§ **YOUR GOAL**
Collect the lines of the entries where "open" shows up.
┌────────
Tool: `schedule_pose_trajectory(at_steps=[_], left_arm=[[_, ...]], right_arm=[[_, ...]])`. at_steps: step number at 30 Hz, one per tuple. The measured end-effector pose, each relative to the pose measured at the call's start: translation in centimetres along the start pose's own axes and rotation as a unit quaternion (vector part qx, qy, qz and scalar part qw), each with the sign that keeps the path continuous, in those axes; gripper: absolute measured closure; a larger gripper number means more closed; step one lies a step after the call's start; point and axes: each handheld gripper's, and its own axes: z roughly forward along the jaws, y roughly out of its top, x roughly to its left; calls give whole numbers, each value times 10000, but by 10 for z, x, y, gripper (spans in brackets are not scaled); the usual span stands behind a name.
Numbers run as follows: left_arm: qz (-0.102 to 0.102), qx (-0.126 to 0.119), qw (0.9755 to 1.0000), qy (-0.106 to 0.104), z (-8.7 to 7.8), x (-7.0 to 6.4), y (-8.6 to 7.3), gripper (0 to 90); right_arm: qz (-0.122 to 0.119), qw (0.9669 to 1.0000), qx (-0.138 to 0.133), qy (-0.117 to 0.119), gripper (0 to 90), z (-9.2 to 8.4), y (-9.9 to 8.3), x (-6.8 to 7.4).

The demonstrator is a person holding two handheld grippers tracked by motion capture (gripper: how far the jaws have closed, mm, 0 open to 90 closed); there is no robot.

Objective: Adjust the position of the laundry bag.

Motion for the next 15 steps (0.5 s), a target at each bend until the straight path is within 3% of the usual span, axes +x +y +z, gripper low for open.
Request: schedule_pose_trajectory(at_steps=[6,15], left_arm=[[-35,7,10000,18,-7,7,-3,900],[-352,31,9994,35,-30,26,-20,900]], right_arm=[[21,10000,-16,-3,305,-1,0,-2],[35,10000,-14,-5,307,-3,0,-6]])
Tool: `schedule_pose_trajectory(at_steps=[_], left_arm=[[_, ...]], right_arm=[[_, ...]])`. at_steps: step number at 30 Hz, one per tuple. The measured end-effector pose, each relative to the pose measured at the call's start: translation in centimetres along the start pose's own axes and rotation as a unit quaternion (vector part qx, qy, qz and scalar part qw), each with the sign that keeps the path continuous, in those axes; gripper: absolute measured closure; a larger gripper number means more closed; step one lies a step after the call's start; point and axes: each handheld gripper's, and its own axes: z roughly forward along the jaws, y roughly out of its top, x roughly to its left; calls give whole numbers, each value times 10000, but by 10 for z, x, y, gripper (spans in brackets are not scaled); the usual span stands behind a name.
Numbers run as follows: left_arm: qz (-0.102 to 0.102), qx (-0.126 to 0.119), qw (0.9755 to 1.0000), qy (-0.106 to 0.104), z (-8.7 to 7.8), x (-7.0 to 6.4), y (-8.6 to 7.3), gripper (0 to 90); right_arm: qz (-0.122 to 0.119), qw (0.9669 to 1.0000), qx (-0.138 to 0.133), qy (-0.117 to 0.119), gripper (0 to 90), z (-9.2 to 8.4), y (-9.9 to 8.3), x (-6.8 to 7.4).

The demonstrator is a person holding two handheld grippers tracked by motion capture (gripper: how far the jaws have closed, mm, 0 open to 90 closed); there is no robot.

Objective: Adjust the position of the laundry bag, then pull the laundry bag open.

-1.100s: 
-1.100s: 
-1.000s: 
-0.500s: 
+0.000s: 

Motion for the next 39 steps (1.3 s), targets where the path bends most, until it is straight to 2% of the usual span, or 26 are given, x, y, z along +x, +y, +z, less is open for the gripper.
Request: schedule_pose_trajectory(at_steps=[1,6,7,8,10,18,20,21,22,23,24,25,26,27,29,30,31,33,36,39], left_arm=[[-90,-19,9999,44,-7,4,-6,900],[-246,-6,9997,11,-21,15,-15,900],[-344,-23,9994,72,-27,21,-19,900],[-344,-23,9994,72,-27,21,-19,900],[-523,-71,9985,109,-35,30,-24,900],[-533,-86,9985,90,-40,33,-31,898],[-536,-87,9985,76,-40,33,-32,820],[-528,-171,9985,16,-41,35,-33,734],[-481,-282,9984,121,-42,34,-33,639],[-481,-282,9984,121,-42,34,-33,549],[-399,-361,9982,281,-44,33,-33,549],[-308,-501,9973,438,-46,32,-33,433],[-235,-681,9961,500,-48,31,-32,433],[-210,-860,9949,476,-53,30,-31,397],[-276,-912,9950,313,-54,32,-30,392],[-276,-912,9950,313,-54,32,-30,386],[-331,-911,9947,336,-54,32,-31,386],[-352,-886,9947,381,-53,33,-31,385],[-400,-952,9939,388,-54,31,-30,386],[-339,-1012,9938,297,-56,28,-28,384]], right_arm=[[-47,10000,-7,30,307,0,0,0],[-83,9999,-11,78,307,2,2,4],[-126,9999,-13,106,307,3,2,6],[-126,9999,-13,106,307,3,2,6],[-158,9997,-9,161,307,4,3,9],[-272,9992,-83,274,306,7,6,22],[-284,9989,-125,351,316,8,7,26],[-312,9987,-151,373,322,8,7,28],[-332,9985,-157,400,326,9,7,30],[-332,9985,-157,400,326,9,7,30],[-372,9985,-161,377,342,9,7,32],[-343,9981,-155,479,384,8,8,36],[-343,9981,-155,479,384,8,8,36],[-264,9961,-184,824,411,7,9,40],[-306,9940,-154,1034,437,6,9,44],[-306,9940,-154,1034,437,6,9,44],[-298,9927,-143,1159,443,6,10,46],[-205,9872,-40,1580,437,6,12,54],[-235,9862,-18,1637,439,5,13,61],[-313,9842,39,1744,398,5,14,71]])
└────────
§ **EXERCISE ANSWER**
The demonstrator is a person holding two handheld grippers tracked by motion capture (gripper: how far the jaws have closed, mm, 0 open to 90 closed); there is no robot.
Motion for the next 15 steps (0.5 s), a target at each bend until the straight path is within 3% of the usual span, axes +x +y +z, gripper low for open.
The demonstrator is a person holding two handheld grippers tracked by motion capture (gripper: how far the jaws have closed, mm, 0 open to 90 closed); there is no robot.
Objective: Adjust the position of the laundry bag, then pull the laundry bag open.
Motion for the next 39 steps (1.3 s), targets where the path bends most, until it is straight to 2% of the usual span, or 26 are given, x, y, z along +x, +y, +z, less is open for the gripper.

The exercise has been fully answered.